All \nopagebreak's are undesired:

\documentclass{scrartcl}
\usepackage{longtable}
\usepackage{booktabs}

\begin{document}

\section{Table test}

\begin{longtable}{llc}
\hline
 &  & \multicolumn{1}{c}{All} \\ 
\hline
m & \rule{0pt}{1.7\normalbaselineskip}April  & $1$ \\
 &  July  & $1$ \\
 &  June  & $1$ \\
l & \rule{0pt}{1.7\normalbaselineskip}C  & $1$ \\
 &  F  & $1$ \\
 &  S  & $1$ \\
nums & \rule{0pt}{1.7\normalbaselineskip}28  & $2$ \\
 & 62  & $1$ \\
\hline 
\end{longtable}
\end{document}

enter image description here

2
  • In my question, I note that removing \nopagebreak avoids the misplaced \align error message. I'm interested in your rationale. Why are all \nopagebreak undesired? Is it a technical reason? In my context of needing to present long tables of categorical data, I would prefer that the longtable breaks between row categories (e.g., m, l, or nums) but not between the sub-rows.
    – penguinv22
    Commented Dec 2, 2013 at 20:18
  • 3
    @penguinv22 saying undesired is just a polite way of saying they are a syntax error that can do nothing but generate an error in the position used. You used them in the middle column so I can't really guess the intended meaning as there is no possibility of page breaks being considered in the middle of the row. If you want to prevent page breaking between rows use \\* rather than \\ You can use \nopagebreak but it has to be at the start of the row \\\nopagebreak is equivalent to \\* Commented Dec 2, 2013 at 22:57
45

This isn't the answer to the original post, but I came here Googling for "Longtable misplaced noalign" so my eventual solution might be useful for someone.
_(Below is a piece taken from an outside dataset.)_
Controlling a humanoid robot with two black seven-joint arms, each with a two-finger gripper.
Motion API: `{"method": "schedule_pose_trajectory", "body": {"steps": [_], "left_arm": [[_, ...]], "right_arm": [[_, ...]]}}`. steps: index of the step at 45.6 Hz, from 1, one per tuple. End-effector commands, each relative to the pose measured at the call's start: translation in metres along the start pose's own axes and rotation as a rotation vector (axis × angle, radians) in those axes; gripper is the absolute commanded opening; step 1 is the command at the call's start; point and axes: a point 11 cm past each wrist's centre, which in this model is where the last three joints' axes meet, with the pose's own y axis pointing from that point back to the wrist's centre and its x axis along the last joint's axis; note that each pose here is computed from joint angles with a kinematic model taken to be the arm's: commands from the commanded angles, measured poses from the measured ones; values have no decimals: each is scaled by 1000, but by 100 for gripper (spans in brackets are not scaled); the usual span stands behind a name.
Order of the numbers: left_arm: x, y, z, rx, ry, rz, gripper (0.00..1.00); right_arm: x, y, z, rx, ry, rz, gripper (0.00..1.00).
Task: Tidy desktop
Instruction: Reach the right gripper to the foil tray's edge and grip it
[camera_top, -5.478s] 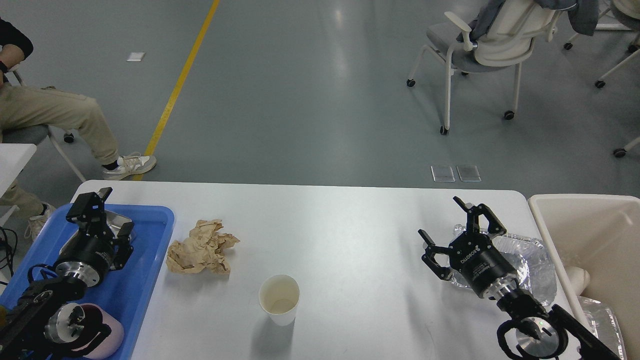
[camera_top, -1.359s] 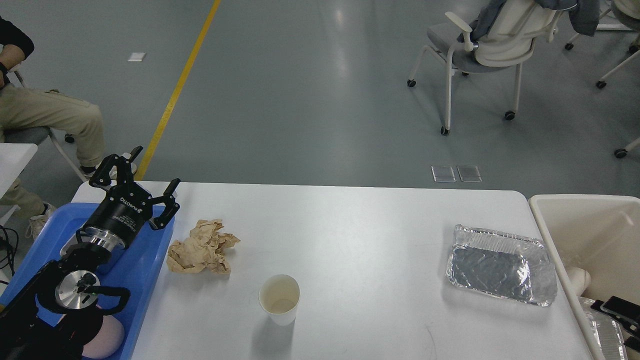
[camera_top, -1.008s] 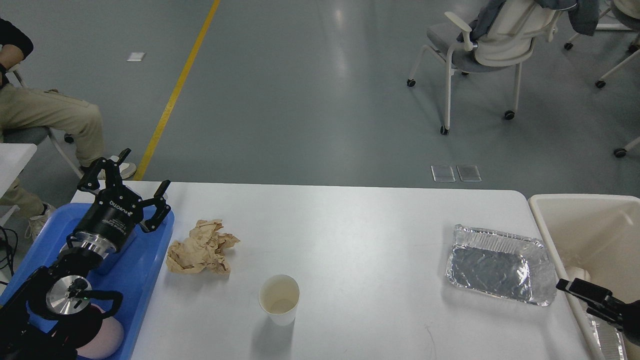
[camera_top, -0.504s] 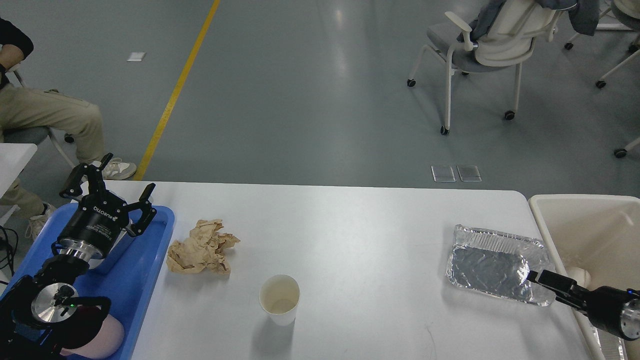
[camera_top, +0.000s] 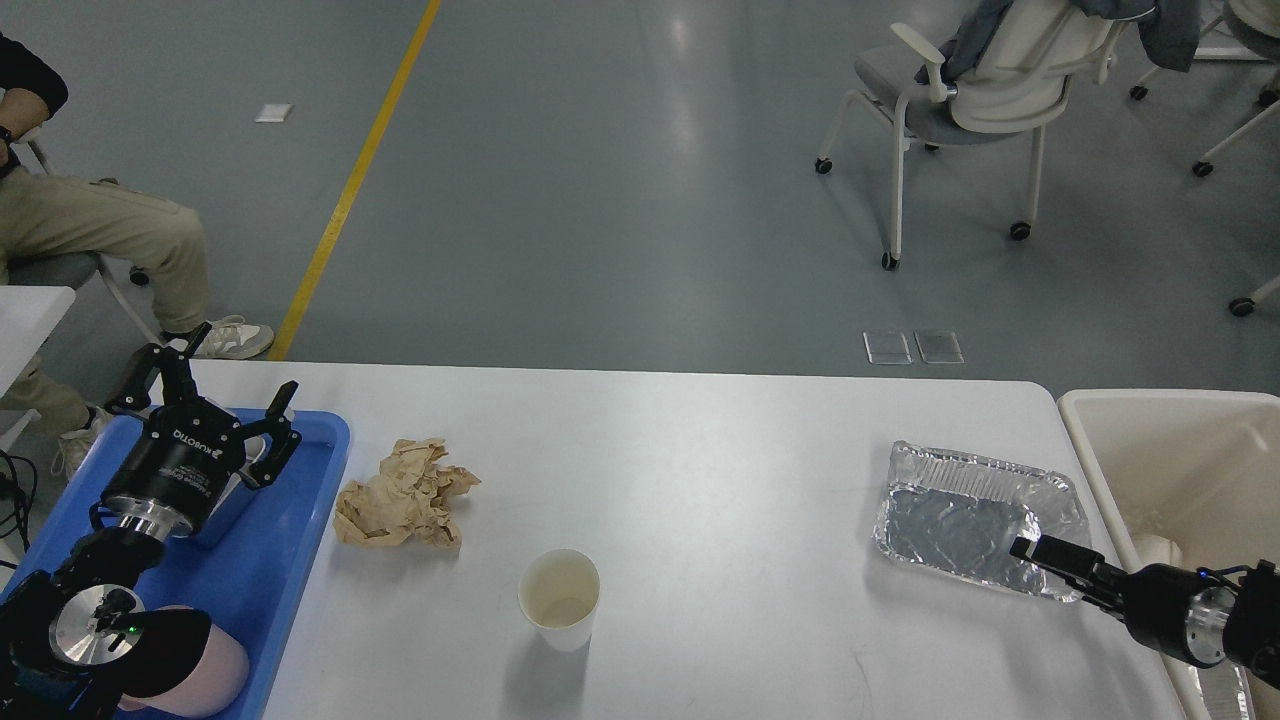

In my case I needed a \\ after the \caption and \label. This seems incredibly counterintuitive to me so if anyone can explain why or tell me where this is documented I'd be grateful.

\documentclass{article}
\usepackage{booktabs}
\usepackage{longtable}
\begin{document}
\begin{longtable}{ll}
% Uncomment the \\ on the next line and the misplaced \noalign disappears!
\caption{Captions should appear on top of tables}\label{tbl:table}%\\
    \toprule
                  & foo \\
    \midrule
    \endfirsthead
    bar           & 1 \\
    baz           & 2 \\
    \bottomrule
\end{longtable}
\end{document}
6
  • 2
    I can't tell you why that works but I had the same problem and this worked perfectly, thanks! Commented Jan 15, 2018 at 11:47
  • 1
    Same here, if someone has an explanation for that would be cool
    – po.pe
    Commented Sep 12, 2019 at 7:31
  • 1
    Thanks for adding that; anyone for an explanation?
    – NWaters
    Commented May 16, 2020 at 16:26
  • 9
    The explanation is that the longtable package re-defines the \caption command insert the caption in a row. Since the caption is now a table row, it also needs to end like a table row: With \\. The documentation says: The \caption{...} command is essentially equivalent to \multicolumn{n}{c}{\parbox{\LTcapwidth}{...}} where n is the number of columns of the table. Commented Jul 19, 2020 at 17:08
  • woa thanks so much, this works perfectly for me.